The album opens with “7”, a smooth intro into the subdued, yet passionate sound of the album.  McCann starts with his usual confident and almost careless method, but by the end of “Twice” the strung out, stirring emotions of the lyrics are apparent.  “Soundcheck” keeps up the noise, and the relentless guitars and drums match McCann’s agitated vocals, while “Postpone” retains some restraint and poses more melancholy lyrics to the listener.  

The noisy rock sound of “Anything” is kept in check by “Glasgow” when they drop the drums and feature a muted, acoustic sound to the guitar.  The quieter song is anything but a break, rather bringing two different sides to the talented band into the spotlight.  The stripped vocals and subdued background leaves the listener alone with McCann and his bittersweet lyrics.  “Oxygen” picks up the pace without losing any of the closeness or longing, and the song blends nicely into the sweet melodic build of “Emily”.

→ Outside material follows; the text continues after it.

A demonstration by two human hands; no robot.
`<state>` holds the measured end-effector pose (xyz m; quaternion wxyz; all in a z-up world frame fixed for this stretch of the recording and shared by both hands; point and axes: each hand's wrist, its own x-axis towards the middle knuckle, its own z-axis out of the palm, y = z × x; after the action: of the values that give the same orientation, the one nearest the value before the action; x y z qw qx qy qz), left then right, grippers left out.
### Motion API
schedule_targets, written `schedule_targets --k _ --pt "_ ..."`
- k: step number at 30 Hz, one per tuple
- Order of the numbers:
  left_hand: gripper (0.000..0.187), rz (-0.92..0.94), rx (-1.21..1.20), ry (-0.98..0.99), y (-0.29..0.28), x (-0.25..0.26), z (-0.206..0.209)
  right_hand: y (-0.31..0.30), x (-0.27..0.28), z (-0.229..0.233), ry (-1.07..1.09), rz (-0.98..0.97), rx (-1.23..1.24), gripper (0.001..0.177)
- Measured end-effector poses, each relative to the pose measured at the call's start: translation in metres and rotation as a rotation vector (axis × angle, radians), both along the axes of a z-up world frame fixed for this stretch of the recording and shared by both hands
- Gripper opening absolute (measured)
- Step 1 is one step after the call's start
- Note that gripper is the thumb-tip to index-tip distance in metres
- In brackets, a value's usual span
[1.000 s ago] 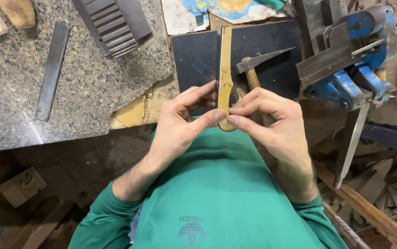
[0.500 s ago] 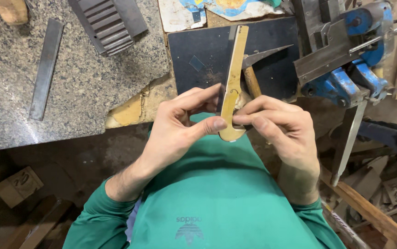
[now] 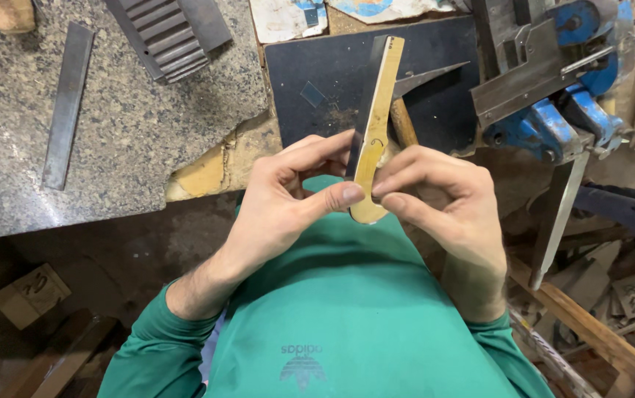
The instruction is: The person uses a bench vise and a hammer to bend and shape a small piece of wood. They repeatedly clamp the wood, strike it with the hammer, and inspect the curvature.
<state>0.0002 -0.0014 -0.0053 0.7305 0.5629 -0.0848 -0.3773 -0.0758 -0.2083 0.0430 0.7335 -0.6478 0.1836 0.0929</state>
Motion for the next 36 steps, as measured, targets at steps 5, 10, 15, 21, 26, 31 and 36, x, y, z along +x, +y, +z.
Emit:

Towards the end of the album, the loud, accusatory sound of “Red” contrasts with the slow, conceding abandon of “Heathrow”.  The band returns to their classic The Balcony sound with “Outside”, the final song on the album.  It finishes with a nearly painful cliffhanger that drops you off into nothing and leaves you wanting more.  On first listen, I thought the stream had an error, and I started the song over only to be duped again by the abrupt end.

The Ride brings in elements of soft rock and pleasing melody to balance the appealing emotional chaos and grunge rock sound of Catfish and the Bottlemen that they established during The Balcony.  The band has a very well balanced sound throughout the album that draws in the listener until you forget exactly what you’re listening to.  Not to say Catfish and the Bottlemen are background music; the album as a whole is earworm-worthy and catchy as hell.    Although The Balcony will always have a special place in my music library, The Ride has made its way into a spot with my top albums for its raw emotion and excruciatingly candid lyrics. 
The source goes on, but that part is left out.